**RECORDS**
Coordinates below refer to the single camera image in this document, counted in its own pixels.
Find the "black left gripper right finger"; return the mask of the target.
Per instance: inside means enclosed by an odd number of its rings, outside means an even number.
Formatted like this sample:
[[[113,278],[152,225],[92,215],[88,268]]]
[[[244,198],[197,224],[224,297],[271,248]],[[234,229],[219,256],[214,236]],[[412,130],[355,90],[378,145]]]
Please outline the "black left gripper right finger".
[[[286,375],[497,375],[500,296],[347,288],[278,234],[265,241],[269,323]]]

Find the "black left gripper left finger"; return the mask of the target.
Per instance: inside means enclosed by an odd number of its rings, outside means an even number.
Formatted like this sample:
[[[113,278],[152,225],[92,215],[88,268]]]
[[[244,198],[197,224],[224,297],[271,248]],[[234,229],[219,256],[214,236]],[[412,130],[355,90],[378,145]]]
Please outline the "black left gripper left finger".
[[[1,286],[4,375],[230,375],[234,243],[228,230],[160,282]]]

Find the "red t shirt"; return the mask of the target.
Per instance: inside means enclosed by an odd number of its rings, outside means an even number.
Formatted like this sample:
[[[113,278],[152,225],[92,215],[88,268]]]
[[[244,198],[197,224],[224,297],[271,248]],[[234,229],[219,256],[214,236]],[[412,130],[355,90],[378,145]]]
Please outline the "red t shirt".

**ACTIVITY**
Retype every record above exactly as it stands.

**REPLY**
Coordinates below refer to the single camera image in this document, counted in its own pixels.
Find the "black left gripper right finger"; return the mask of the target.
Per instance: inside means enclosed by an odd number of its rings, outside means an even number.
Formatted like this sample:
[[[113,278],[152,225],[92,215],[88,268]]]
[[[244,198],[197,224],[224,297],[271,248]],[[234,229],[219,256],[214,236]],[[412,130],[355,90],[378,145]]]
Please outline the "black left gripper right finger".
[[[286,375],[497,375],[500,296],[347,288],[278,234],[265,241],[269,323]]]

Find the "black left gripper left finger"; return the mask of the target.
Per instance: inside means enclosed by an odd number of its rings, outside means an even number.
Formatted like this sample:
[[[113,278],[152,225],[92,215],[88,268]]]
[[[244,198],[197,224],[224,297],[271,248]],[[234,229],[219,256],[214,236]],[[412,130],[355,90],[378,145]]]
Please outline the "black left gripper left finger".
[[[1,286],[4,375],[230,375],[234,243],[228,230],[160,282]]]

Find the "red t shirt"; return the mask of the target.
Per instance: inside means enclosed by an odd number of its rings, outside means an even number.
Formatted like this sample:
[[[113,278],[152,225],[92,215],[88,268]]]
[[[244,198],[197,224],[224,297],[271,248]],[[234,229],[219,256],[214,236]],[[412,130],[355,90],[378,145]]]
Please outline the "red t shirt".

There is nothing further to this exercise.